7. The system according to claim 6, characterized in that, The TodyNet analysis platform includes a graph construction unit, a graph neural network model unit, and a topology anomaly detection unit. The input of the graph construction unit is connected to the output of the phasor data concentrator, and the output of the graph construction unit is connected to the input of the graph neural network model unit. The graph construction unit is used to construct a distribution network topology graph with each PMU node in the distribution network as a graph node and the feeder connection relationship as an edge, and output the distribution network topology graph to the graph neural network model unit. The output of the graph neural network model unit is connected to the visualization display device; the graph neural network model unit is used to receive the power distribution network topology map, perform fault type classification and fault distance regression on the power distribution network based on the power distribution network topology map, and output the fault diagnosis results to the visualization display device. The input of the topology anomaly detection unit is connected to the output of the phasor data concentrator, and the output of the topology anomaly detection unit is connected to the visualization display device. The topology anomaly detection unit is used to receive the aligned data, detect topology change events based on current waveform similarity and voltage phase angle change rate, and output the topology anomaly detection results to the visualization display device.
8. A method for power distribution network operation status perception and fault diagnosis, characterized in that, include: The electrical quantity data of the distribution network is collected synchronously by the sensing layer module deployed at key nodes of the distribution network, and the electrical quantity data is subjected to local anomaly detection and preprocessing. The processed data is then sent to the network layer module. The network layer module receives the processed data based on the 5G communication network and transmits the processed data to the platform layer module. The platform layer module deployed on the main station side receives and aggregates the processed data, performs operational status awareness, topology anomaly detection, and fault diagnosis and location on the distribution network based on the processed data, and outputs the diagnostic results to the visualization display device.

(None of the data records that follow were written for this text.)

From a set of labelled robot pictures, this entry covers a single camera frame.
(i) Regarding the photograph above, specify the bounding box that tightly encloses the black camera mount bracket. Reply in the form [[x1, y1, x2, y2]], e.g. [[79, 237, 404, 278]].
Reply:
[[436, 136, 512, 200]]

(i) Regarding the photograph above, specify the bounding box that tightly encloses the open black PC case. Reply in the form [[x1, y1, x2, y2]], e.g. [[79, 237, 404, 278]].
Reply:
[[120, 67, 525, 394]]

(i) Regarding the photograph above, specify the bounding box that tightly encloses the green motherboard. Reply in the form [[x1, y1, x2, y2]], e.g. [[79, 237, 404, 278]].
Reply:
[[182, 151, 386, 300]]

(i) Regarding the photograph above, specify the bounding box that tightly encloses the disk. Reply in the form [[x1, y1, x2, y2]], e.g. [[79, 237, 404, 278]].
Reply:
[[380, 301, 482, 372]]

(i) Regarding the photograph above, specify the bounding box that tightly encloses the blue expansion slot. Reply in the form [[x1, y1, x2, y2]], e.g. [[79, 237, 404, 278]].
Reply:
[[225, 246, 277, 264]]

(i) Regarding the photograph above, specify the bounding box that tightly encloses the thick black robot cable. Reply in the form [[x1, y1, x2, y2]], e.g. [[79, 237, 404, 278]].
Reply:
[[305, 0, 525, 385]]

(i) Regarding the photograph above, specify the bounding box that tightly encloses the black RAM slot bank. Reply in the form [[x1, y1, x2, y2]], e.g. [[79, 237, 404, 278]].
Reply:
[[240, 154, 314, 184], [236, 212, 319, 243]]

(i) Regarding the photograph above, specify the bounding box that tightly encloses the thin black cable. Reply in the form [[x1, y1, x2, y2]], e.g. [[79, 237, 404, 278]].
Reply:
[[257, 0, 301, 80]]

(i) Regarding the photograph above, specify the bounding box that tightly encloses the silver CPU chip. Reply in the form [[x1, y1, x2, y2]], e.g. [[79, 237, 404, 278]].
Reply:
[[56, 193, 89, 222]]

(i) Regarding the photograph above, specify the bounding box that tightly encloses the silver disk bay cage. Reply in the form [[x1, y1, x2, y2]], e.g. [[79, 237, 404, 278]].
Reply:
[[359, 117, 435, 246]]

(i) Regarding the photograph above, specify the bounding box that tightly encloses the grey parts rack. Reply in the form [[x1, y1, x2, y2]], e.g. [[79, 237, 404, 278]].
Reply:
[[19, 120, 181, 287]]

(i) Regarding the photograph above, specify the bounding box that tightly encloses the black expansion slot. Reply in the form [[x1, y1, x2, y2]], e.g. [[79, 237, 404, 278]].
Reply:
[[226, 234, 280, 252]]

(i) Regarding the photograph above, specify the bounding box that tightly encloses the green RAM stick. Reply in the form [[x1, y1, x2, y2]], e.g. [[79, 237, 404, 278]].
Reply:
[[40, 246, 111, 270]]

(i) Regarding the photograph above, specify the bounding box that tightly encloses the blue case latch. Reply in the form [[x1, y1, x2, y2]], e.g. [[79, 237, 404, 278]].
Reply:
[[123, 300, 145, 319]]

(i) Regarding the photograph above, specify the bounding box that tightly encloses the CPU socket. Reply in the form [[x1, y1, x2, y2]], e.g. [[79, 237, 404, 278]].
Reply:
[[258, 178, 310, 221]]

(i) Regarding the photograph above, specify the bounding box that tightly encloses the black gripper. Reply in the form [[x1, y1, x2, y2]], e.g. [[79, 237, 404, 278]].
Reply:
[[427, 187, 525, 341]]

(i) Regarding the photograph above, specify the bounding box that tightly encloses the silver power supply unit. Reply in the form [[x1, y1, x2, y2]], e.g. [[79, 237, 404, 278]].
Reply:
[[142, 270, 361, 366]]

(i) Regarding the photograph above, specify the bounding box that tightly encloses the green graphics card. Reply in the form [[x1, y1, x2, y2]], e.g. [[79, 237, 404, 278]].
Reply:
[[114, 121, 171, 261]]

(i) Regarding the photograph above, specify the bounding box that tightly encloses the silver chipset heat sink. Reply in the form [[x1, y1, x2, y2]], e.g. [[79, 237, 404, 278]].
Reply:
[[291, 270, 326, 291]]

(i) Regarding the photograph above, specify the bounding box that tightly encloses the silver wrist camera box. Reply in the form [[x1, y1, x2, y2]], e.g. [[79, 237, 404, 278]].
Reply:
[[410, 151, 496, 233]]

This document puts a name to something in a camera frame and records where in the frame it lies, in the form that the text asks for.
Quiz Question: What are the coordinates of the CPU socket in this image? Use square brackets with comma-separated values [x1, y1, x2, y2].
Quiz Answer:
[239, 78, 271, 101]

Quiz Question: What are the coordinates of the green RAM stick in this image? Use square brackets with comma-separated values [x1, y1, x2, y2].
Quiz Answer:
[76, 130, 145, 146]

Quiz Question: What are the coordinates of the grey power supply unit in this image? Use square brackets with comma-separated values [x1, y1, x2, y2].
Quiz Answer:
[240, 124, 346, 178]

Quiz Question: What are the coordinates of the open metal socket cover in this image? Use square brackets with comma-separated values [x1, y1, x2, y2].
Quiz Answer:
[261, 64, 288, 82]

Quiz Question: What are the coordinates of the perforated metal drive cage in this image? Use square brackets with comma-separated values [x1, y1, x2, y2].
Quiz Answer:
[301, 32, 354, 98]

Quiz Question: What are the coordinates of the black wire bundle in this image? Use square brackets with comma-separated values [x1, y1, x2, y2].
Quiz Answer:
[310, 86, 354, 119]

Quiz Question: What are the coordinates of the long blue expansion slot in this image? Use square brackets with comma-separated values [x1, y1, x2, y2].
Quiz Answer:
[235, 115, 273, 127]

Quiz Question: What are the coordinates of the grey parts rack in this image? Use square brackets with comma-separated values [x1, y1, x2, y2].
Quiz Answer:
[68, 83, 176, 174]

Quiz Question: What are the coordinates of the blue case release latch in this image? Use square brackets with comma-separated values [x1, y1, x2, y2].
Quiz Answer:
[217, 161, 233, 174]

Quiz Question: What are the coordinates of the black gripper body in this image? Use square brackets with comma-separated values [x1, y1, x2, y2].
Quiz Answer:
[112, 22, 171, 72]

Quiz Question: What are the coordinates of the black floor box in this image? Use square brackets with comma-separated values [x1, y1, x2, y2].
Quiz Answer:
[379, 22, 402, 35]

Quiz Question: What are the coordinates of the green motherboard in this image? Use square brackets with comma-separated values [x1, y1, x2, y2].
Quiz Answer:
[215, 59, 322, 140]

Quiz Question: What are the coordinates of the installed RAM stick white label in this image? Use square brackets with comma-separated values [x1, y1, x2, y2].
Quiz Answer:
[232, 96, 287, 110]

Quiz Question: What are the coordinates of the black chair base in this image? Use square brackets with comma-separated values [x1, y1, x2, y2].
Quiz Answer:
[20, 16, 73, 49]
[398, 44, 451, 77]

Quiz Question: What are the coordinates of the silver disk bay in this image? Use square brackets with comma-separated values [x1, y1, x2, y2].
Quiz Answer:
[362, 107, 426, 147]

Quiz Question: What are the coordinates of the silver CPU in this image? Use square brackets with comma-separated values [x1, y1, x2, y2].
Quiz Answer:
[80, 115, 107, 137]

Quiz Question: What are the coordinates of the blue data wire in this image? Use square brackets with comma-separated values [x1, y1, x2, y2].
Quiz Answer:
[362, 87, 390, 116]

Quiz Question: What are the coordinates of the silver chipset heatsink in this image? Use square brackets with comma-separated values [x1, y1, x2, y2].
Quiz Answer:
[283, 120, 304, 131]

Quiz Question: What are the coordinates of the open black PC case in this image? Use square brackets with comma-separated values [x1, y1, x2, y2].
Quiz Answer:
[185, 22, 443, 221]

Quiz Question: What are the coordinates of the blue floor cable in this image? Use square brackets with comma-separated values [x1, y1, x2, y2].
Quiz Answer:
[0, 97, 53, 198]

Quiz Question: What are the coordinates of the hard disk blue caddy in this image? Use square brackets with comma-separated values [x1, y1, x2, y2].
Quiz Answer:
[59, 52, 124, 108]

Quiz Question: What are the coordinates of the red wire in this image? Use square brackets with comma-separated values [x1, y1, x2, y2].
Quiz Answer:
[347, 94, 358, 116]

9. An electronic device, characterized in that, include: The system includes a memory, a processor, and a computer program stored in the memory and executable on the processor, wherein the computer program, when executed by the processor, implements the steps of the power distribution network operation status perception and fault diagnosis method as described in claim 8.
10. A computer-readable storage medium, characterized in that, The computer-readable storage medium stores an information transmission implementation program, which, when executed by a processor, implements the steps of the power distribution network operation status perception and fault diagnosis method as described in claim 8.